Commercially pure titanium type T5 and titanium type TAl alloy have been used at Stanmore in major bone and joint replacement prostheses since 1963 and 1971 respectively. Because laboratory studies indicated cast CoCrMo alloy to be a superior bearing material both titanium materials have been joined to cast CoCrMo alloy bearing elements to form composite prostheses with no apparent adverse clinical effects.
Laboratory studies and clinical experience have shown the inadequacy of the fatigue properties of titanium type T5 and cast CoCrMo alloy for highly stressed intramedullary stems. Nevertheless, although titanium type TAl alloy has superior fatigue properties highly stressed components of this material are not immune to fatigue failure.
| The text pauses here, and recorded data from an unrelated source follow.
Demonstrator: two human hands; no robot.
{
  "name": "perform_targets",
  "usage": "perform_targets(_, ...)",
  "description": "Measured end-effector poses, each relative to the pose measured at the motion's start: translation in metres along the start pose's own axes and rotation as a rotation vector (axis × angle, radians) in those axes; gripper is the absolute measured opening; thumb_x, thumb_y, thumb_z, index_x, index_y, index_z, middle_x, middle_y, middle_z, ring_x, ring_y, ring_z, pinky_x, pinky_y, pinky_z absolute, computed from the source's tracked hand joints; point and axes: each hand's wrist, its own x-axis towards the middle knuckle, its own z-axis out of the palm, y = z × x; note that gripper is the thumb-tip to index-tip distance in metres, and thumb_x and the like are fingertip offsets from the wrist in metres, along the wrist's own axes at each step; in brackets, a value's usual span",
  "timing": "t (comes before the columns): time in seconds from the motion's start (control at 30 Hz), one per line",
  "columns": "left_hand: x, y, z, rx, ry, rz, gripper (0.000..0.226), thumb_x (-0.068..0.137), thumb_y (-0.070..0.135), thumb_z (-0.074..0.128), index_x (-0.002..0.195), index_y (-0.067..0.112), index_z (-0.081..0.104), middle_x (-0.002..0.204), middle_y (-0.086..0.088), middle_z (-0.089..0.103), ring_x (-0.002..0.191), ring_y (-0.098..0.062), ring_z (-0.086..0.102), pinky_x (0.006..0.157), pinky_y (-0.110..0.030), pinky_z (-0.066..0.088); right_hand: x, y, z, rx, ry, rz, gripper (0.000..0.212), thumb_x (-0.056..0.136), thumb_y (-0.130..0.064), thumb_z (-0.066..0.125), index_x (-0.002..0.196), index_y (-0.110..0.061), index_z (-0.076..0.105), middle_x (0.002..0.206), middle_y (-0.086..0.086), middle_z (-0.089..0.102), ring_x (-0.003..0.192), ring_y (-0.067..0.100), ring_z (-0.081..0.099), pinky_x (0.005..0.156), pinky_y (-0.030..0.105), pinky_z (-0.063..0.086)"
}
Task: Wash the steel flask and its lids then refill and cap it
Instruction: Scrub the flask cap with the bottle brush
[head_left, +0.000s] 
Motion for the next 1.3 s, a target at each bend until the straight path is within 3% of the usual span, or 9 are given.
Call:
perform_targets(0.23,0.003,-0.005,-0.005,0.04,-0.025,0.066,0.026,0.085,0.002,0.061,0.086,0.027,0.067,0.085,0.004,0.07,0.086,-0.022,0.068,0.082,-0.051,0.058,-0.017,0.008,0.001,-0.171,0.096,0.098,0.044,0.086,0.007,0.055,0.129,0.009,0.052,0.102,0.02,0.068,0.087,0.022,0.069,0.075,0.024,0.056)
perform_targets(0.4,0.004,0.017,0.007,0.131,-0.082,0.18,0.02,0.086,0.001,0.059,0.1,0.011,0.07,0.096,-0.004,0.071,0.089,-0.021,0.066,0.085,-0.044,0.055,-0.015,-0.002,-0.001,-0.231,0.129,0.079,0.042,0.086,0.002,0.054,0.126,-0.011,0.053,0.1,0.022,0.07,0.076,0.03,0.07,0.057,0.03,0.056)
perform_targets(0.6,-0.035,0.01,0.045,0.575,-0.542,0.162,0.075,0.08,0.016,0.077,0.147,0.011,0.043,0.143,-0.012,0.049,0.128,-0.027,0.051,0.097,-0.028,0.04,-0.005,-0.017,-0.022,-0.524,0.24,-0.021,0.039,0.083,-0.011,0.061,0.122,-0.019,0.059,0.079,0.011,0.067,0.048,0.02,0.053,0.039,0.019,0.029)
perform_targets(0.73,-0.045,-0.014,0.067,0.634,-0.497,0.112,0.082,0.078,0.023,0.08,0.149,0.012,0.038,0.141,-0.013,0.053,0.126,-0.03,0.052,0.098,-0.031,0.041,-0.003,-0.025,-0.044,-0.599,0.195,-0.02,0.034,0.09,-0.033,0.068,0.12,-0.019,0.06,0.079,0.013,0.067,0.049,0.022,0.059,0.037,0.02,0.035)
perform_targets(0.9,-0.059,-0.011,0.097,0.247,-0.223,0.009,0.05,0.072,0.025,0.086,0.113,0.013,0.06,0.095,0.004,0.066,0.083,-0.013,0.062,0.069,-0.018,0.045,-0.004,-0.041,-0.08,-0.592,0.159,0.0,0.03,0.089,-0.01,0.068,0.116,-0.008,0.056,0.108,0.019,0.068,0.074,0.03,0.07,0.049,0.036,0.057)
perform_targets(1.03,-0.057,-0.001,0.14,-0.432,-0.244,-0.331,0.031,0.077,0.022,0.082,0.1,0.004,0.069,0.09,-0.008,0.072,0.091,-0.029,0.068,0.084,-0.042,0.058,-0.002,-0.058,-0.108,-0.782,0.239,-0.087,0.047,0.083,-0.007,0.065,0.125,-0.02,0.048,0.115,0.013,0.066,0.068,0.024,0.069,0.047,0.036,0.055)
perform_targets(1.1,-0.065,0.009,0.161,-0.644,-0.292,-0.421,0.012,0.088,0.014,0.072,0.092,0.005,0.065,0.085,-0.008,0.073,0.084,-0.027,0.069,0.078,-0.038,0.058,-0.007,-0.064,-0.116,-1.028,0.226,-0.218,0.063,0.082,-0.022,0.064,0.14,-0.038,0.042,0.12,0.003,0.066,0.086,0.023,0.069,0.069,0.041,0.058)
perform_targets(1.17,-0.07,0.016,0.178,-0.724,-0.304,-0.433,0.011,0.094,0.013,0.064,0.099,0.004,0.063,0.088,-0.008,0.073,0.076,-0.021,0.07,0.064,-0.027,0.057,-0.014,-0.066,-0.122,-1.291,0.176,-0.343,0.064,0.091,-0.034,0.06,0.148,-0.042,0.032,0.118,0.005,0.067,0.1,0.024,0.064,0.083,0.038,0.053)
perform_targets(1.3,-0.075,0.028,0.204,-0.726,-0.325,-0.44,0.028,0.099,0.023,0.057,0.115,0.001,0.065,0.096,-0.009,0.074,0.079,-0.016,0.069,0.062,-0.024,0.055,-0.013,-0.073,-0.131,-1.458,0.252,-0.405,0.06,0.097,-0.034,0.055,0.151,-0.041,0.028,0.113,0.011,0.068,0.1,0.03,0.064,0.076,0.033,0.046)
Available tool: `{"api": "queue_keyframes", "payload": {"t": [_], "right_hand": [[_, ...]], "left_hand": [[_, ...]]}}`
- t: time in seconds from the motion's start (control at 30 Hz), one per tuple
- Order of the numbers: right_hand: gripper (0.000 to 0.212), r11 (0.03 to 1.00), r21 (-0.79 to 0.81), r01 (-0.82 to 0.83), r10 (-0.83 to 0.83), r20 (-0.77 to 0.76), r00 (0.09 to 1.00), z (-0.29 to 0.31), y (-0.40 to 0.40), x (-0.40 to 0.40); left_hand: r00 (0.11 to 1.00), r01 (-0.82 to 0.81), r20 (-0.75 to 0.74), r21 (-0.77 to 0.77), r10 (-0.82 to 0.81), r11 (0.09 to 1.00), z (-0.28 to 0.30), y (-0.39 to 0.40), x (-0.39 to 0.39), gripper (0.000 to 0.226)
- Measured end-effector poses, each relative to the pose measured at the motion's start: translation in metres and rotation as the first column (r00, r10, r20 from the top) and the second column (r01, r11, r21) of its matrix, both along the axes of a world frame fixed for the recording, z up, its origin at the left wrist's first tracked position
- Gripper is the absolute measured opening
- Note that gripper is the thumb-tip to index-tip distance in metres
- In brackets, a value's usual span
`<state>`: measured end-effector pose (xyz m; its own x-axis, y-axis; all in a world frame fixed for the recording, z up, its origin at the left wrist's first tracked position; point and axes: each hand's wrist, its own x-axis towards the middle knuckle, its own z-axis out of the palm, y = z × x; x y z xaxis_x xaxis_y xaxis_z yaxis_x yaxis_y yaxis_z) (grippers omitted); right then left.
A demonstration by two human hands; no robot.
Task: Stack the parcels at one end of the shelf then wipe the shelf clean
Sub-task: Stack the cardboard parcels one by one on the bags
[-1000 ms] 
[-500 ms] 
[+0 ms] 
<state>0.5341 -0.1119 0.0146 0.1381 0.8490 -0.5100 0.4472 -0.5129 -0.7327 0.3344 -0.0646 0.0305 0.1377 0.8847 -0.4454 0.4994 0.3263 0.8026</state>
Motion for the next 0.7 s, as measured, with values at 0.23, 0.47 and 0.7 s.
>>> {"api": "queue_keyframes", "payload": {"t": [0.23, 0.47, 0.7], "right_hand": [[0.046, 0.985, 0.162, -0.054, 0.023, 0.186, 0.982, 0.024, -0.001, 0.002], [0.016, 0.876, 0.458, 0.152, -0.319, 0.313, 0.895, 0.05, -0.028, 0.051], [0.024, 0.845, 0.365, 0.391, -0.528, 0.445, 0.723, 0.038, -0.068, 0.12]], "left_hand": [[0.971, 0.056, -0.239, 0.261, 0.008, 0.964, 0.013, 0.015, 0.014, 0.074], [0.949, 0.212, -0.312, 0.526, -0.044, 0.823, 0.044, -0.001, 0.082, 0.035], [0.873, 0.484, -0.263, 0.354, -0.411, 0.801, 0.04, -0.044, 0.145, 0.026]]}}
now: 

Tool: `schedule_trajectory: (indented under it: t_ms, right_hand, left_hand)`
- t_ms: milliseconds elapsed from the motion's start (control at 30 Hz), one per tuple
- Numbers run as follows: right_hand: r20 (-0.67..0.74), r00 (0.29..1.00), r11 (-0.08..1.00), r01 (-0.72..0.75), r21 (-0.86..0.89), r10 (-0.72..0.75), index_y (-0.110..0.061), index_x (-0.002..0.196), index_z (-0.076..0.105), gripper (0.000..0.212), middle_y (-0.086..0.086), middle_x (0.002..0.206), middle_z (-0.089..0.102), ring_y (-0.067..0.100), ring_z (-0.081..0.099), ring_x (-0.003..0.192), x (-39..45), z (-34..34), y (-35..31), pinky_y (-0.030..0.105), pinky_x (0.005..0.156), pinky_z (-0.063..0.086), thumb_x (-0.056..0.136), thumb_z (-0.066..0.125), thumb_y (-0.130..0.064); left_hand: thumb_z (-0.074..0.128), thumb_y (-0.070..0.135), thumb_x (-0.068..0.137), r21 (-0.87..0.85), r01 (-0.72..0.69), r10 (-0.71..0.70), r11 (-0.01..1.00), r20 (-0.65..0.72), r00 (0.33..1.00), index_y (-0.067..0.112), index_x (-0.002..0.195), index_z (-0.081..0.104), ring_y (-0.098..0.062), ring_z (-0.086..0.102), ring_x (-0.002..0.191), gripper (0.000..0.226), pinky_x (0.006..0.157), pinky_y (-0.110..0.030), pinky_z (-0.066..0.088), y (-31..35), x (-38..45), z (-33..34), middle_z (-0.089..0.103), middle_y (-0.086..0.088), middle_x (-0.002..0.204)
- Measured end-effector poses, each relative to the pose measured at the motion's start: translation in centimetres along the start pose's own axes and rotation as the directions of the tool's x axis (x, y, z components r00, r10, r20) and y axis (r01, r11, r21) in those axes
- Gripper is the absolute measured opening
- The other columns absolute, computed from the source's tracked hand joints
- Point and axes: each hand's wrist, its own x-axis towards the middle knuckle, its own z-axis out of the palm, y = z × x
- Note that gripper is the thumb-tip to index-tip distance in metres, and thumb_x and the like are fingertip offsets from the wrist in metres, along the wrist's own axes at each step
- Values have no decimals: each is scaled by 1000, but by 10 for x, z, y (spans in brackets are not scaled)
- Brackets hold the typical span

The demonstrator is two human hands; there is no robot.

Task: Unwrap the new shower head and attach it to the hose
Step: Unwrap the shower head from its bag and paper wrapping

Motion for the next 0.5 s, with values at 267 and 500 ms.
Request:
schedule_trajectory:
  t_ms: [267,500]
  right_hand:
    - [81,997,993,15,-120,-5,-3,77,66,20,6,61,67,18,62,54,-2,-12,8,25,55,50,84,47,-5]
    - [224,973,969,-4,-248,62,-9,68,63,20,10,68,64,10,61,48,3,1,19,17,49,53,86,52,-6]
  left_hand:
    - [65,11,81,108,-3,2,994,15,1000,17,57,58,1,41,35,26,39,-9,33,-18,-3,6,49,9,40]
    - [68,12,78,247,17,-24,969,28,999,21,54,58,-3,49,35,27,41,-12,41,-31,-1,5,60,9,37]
Wear of U.H.M.W.P.E. appears to be greater when articulated with titanium type TAI alloy than it is when articulated with cast CoCrMo alloy and Al2O3 counterfaces. In addition, capsular tissue which rubs on titanium type TAl alloy can become heavily pigmented. However, to date no clinical complications appear to have resulted from either of these shortcomings. Whether a surface treatment for titanium type TAl alloy such as ion implantation will both improve its wear characteristics with U.H.M.W.P.E. and reduce the amount of metallic material liberated into the soft tissues has yet to be established.